→ Exercise instructions
Beginning with the line below that contains "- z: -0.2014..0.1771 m" and ending with the line that contains "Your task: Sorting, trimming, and", copy every line exactly. Copy nothing else.
====== Material for this task
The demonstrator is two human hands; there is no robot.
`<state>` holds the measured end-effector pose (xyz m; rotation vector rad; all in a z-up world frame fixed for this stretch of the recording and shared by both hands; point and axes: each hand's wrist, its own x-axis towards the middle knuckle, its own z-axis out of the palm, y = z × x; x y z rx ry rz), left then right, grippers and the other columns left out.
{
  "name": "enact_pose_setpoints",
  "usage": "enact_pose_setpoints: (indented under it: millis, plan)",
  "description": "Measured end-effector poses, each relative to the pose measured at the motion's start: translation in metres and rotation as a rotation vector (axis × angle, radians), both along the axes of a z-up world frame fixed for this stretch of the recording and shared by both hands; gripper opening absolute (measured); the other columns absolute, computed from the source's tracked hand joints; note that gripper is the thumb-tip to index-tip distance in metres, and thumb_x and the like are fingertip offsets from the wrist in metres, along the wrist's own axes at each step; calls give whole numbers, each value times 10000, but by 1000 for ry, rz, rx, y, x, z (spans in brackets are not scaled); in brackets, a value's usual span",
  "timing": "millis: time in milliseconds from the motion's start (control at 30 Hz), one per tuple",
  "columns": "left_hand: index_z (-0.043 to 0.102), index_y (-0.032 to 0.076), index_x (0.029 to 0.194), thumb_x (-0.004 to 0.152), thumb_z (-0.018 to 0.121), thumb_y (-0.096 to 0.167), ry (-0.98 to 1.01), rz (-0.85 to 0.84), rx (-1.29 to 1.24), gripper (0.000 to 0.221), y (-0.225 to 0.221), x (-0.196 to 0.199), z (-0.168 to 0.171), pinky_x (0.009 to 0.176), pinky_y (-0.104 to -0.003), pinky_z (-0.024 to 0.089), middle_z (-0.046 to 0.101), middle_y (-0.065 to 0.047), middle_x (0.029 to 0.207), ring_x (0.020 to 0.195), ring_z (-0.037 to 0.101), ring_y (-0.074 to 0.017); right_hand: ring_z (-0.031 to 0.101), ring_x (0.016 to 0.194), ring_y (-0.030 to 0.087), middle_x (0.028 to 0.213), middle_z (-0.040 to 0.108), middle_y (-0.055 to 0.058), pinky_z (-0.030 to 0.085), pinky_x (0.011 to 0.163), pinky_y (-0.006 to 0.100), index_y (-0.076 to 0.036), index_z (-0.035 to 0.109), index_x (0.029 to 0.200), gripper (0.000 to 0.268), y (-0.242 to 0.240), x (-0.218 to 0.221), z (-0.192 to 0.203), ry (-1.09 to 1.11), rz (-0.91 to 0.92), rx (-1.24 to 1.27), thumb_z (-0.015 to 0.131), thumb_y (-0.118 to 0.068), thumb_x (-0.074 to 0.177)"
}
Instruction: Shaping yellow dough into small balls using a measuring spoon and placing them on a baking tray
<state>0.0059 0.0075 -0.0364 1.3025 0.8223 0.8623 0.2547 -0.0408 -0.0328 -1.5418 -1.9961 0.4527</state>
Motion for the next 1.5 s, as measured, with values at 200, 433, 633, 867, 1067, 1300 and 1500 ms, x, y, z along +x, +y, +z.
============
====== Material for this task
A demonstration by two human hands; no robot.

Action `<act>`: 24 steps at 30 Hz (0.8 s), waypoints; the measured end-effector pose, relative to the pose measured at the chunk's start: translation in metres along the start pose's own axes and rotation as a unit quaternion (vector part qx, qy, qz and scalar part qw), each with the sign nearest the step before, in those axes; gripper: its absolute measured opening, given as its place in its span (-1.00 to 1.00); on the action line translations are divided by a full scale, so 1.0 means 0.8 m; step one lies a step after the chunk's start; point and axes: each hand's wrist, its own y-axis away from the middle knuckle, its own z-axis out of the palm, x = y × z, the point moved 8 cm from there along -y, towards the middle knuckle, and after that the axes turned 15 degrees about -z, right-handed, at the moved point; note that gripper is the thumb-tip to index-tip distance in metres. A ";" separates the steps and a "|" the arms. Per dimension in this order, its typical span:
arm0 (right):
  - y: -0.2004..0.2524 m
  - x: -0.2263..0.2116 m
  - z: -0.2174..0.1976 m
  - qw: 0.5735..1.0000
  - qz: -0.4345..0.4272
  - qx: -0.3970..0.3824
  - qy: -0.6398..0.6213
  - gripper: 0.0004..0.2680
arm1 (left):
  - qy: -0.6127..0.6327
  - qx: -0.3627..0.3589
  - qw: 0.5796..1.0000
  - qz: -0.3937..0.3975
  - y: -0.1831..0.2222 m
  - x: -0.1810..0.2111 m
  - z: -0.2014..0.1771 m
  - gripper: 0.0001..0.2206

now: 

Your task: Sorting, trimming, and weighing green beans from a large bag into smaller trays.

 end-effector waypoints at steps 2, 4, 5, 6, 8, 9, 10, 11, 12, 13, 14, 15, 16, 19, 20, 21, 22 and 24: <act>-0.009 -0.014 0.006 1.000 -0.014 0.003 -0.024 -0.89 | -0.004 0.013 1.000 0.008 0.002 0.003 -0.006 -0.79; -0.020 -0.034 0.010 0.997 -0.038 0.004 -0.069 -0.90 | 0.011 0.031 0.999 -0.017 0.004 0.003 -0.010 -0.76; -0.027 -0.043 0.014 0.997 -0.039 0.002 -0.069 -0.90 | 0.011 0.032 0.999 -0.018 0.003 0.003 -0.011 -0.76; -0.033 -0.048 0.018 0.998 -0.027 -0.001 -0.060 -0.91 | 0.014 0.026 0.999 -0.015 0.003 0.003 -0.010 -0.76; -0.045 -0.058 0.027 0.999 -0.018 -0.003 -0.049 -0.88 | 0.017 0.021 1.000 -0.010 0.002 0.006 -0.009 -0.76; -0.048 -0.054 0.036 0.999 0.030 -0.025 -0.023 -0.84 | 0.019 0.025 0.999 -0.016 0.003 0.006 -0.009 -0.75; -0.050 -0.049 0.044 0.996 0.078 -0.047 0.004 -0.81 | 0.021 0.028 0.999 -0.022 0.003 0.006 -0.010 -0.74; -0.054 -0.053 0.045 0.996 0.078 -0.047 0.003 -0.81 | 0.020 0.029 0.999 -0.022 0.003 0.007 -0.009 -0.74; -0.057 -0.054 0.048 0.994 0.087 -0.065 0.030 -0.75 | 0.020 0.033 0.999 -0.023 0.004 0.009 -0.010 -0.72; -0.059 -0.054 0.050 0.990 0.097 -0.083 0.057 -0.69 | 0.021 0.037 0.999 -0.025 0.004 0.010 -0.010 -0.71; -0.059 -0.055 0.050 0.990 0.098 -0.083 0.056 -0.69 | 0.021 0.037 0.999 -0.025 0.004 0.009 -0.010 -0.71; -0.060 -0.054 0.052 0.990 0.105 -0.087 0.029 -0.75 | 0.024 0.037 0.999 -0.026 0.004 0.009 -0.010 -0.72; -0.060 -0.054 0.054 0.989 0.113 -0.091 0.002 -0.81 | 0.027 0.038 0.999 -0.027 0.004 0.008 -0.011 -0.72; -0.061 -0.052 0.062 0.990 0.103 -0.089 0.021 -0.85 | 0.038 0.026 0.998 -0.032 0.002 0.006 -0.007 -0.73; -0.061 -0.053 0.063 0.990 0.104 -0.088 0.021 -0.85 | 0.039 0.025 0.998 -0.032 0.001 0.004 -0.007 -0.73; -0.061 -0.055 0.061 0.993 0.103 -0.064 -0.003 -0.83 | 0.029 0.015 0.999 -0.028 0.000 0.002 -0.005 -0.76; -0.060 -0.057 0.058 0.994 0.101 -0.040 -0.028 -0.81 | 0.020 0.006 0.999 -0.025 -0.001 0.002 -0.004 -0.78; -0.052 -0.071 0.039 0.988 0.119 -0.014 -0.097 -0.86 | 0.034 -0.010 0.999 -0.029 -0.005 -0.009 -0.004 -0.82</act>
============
→ Your response
  - z: -0.2014..0.1771 m
  - gripper: 0.0001..0.2206

now: 

Your task: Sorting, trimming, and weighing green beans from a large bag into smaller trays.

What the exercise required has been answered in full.